6. *2327. 8. *231Appellant contends that the court erred in overruling the demurrer to the cross-complaint. An examination of this pleading discloses that it contains much surplusage. We refer to the allegations charging wrongful conduct on the part of the Vandalia Railroad Company, with reference to the routing of the carload of wood in question, as it is well settled that a terminal carrier, unless it is a party to a through contract of shipment, is not liable for any negligence or wrongful conduct on the part of the initial or any connecting carrier, in the absence of some statutory provision in that regard. Grand Trunk R. v. Satuloff (1920), 182 N. Y. Supp. 81; New York, etc., R. Co. v. Weil (1909), 119 N. Y. Supp. 676; Glover v. Cape, etc., R. Co. (1902), 95 Mo. App. 369, 69 S. W. 599; Houston, etc., R. Co. v. Buchanan (1905), 38 Tex. Civ. App. 165, 84 S. W. 1073; Sumner v. Walker (1887), (D. C.) 30 *232Fed. 261. However, since the cross-complaint is based in part at least on the alleged wrongful conduct of appellant, 'such surplusage would not render the same subject to demurrer, if it is otherwise sufficient. In order for the cross-complaint to

state a cause of action it must appear from the averments thereof, that appellee was the owner of the. carload of wood at the time of its alleged conversion by appellant. This, it fails to do. There is no specific allegation as to who was the owner of the wood at the time of its alleged conversion, but it is alleged that appellee shipped the same to the Illinois Fuel and Mining Company at Tolleston from Columbia City, Indiana. From this fact it will be presumed that appellee was not the owner of the wood at the time it is alleged to have been converted to its own use by appellant, under the settled rule that in the shipment of goods the consignee is presumed to be the owner thereof. Madison, etc., R. Co. v. Whitesel (1858), 11 Ind. 55; Pennsylvania Co. v. Holderman (1879), 69 Ind. 18; Pennsylvania Co. v. Poor (1885), 103 Ind. 553, 3 N. E. 253; Cleveland, etc., R. Co. v. Moline Plow Co. (1895), 13 Ind. App. 225, 41 N. E. 480; Butler V. Pittsburg, etc., R. Co. (1897), 18 Ind. App. 656, 46 N. E. 92. Since the cross-complaint fails to show that appellee was the owner of the wood at the time of its alleged conversion by appellant, the court erred in overruling the demurrer thereto. Appellee, however, calls our attention to the fact that the record shows that it remitted the amount found in its favor on the cross-complaint, and contends that by reason of this action on its part, any question as to the correctness of the court’s ruling on the demurrer thereto has become moot. But we need not consider this question, as the judgment involves appellant’s right to recover upon the complaint, to which an insufficient paragraph of answer was *233sustained, as well as appellee’s right to recover upon the cross-complaint.

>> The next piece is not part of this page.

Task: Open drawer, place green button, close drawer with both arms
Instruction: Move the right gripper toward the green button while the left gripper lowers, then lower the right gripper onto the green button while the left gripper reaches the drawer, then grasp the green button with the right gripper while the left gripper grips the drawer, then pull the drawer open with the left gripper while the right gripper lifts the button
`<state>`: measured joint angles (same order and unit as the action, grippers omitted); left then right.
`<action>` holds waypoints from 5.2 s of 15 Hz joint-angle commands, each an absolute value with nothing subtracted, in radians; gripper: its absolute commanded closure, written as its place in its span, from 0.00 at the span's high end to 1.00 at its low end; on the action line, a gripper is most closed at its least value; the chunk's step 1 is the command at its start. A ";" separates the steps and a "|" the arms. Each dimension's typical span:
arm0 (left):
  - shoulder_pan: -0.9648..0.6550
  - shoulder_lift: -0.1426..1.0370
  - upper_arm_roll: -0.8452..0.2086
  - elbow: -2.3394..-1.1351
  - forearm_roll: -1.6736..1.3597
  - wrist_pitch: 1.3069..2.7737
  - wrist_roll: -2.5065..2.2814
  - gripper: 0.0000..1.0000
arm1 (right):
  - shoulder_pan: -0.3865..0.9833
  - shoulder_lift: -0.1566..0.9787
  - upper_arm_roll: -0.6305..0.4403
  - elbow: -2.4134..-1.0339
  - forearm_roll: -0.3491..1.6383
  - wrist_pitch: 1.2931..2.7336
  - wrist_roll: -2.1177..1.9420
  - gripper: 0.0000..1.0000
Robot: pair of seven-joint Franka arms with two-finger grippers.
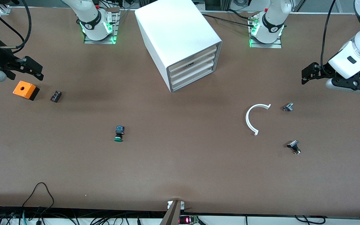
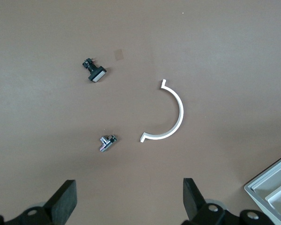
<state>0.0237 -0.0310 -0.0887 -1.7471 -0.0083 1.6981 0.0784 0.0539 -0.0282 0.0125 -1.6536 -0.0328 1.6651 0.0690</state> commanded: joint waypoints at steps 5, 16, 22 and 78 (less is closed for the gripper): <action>0.025 -0.015 -0.101 -1.697 -0.008 1.602 0.092 1.00 | 0.054 0.077 0.023 -1.626 -0.018 1.552 0.025 1.00; 0.023 0.101 -0.101 -1.698 -0.498 1.313 0.104 1.00 | 0.176 0.321 0.023 -1.670 0.048 1.891 0.049 1.00; 0.020 0.290 -0.184 -1.703 -0.715 1.360 0.246 1.00 | 0.198 0.409 0.038 -1.756 0.064 2.158 0.051 1.00; 0.025 0.594 -0.305 -2.054 -1.177 1.987 1.062 0.00 | 0.507 0.612 0.031 -1.009 0.199 1.658 1.131 0.00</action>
<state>0.0214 0.5847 -0.3179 -2.1076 -1.2199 1.9939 1.1068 0.4475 0.6082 0.0442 -1.0429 0.1947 1.6632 1.0089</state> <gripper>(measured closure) 0.885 0.577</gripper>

Since the judgment must be reversed for the errors stated above, other alleged errors need not be considered, as the same questions may not arise on another trial. The judgment is reversed with instructions to sustain appellant’s motion for a new trial, its respective demurrers to appellee’s cross-complaint and second paragraph of answer to the complaint, with leave to amend each, and for further proceedings consistent with this opinion.